Chattah has asked the FBI to investigate voter fraud claims about the 2020 election, claims which have long been disproven. When she met with them, she handed them a thumb drive from the Nevada Republican Party, filled with so-called data about undocumented people voting and a racist theory about Native Americans being paid for their votes. She’s also mused about a “reallocation of census numbers” to affect a House race for a seat currently held by a Democrat.
Chattah also thinks it is her role to work to exonerate the six Republicans who were prosecuted by the state for their participation in the fake elector scheme during the 2020 election. It should go without saying that normally, the top federal prosecutor in the state does not try to undo the criminal convictions of people convicted in state court.
But it gets worse.
Chattah actually represented one of those fake electors. That case was dismissed, but the state has appealed the dismissal, so the case remains pending. Chattah was sworn in as U.S. attorney on April 1, but a court filing shows that she didn’t withdraw from representing the fake elector until April 7, though it appears she did try to make the form look otherwise. On the court filing, the “7” has been crossed out and replaced with a “1.”
Masterful gambit, ma’am. They’ll never see through this clever ruse!
U.S. Pardon Attorney Ed Martin
What Chattah is doing here is fairly similar to what Ed Martin did in his short-lived role as interim U.S. attorney for Washington, D.C. There, Martin dismissed charges against a Jan. 6 rioter that he had represented as a criminal defense attorney, and didn’t withdraw from that representation until two weeks later.
Chattah is another Trump U.S. attorney nominee where he has to play nomination shenanigans to keep her in her job, because there’s no way he wants to put this person in front of the Senate. The federal district court judges in Nevada could appoint Chattah as a temporary U.S. attorney without Senate confirmation, but in this instance, over 100 retired federal and state court judges asked the federal courts in Nevada not to permanently appoint her, saying she shows “extreme partisan bias.”
Oh, come on.

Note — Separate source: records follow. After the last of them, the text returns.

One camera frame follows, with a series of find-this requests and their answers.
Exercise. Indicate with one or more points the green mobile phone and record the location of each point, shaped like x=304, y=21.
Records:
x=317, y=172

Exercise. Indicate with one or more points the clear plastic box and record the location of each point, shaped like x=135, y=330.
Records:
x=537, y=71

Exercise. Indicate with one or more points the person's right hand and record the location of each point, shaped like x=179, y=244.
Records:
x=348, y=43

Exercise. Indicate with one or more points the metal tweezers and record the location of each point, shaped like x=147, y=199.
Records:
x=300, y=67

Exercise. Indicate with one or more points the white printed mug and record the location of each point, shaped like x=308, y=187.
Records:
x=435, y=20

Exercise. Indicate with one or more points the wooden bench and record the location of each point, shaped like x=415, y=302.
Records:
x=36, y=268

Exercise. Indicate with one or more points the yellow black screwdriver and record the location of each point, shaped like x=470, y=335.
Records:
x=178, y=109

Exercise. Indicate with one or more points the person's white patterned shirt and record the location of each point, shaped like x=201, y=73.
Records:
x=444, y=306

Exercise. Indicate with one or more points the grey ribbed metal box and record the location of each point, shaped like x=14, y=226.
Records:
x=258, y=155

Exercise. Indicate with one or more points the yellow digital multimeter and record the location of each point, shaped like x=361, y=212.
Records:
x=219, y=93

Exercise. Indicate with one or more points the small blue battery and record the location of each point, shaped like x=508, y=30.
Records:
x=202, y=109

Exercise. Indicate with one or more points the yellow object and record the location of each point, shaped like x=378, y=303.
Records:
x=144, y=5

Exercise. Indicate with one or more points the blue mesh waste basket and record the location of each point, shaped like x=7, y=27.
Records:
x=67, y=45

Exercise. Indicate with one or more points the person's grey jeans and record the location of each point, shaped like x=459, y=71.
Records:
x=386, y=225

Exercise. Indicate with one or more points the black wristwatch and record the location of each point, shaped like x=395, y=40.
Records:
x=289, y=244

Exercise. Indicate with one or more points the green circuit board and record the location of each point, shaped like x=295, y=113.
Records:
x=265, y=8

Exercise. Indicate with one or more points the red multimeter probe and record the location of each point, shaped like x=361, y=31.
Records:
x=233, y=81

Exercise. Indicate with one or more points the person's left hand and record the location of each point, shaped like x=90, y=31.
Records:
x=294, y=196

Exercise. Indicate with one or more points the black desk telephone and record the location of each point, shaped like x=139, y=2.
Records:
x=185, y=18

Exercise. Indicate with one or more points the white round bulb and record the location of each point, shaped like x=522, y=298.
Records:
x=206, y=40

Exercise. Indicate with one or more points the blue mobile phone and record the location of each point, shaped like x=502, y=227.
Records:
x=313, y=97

What’s biased about saying that your political opponent should be hanged from a crane or that protesters should be shot or calling former Democratic U.S. Representative Jamaal Bowman an “antisemitic ghetto rat”? Why do these judges hate free speech?
Chattah now faces the same sort of challenge that Alina Habba—who may or may not be the acting U.S. attorney for New Jersey—did, which is that if Chattah is not legally in her position, criminal cases brought by Chattah should be dismissed, and she should be disqualified from further cases. A decision is expected on that case shortly.
Alina Habba
If what happened to Habba is any guide, this is not going to go well for Chattah. Last month, a federal judge ruled that Habba was not legally the U.S. attorney for New Jersey and hadn’t been since July 1, torpedoing the administration’s attempts to keep her there via temporary appointments. That way she didn’t have to go before the Senate after the federal judges in New Jersey voted not to keep her.

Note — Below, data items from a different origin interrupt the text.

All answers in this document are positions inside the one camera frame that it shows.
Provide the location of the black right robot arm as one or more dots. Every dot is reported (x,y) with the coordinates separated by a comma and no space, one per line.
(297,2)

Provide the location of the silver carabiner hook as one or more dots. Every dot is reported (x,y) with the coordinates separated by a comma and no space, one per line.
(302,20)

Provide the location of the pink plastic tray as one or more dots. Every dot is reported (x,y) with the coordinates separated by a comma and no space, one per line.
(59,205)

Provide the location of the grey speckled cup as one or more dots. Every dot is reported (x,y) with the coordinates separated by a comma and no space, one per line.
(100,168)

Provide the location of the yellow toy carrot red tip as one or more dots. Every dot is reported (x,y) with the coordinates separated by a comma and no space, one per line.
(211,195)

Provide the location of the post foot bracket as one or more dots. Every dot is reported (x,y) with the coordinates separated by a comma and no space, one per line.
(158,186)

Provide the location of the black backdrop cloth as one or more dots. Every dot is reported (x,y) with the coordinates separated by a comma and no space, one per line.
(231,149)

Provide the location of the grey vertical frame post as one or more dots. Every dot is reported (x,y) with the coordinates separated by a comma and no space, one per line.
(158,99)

However, Chattah’s situation is a bit different. Rather than waiting for the Nevada federal judges to vote to reject her, the administration just appointed Chattah as acting U.S. attorney before her appointment as interim U.S. attorney expired. That is also most likely illegal under the Federal Vacancies Reform Act, which exists precisely so that the president can’t just string together a bunch of temporary appointments as a way to avoid putting his terrible candidates before the Senate.
This is all the result of Trump nominating the most craven loyalists to these jobs, people who are too out there even for the Republicans in the Senate, which is saying a lot given that they were willing to confirm Jeanine Pirro as U.S. attorney for Washington, D.C.
Imagine being a worse bet than Pirro.
Trump has made clear that in his administration, loyalty, not competence, is what matters. And if that loyalty comes wrapped in a penchant for conspiracy theories and racism, like it is with Chattah? A big plus, as far as he is concerned.
The people of Nevada deserve so, so much better.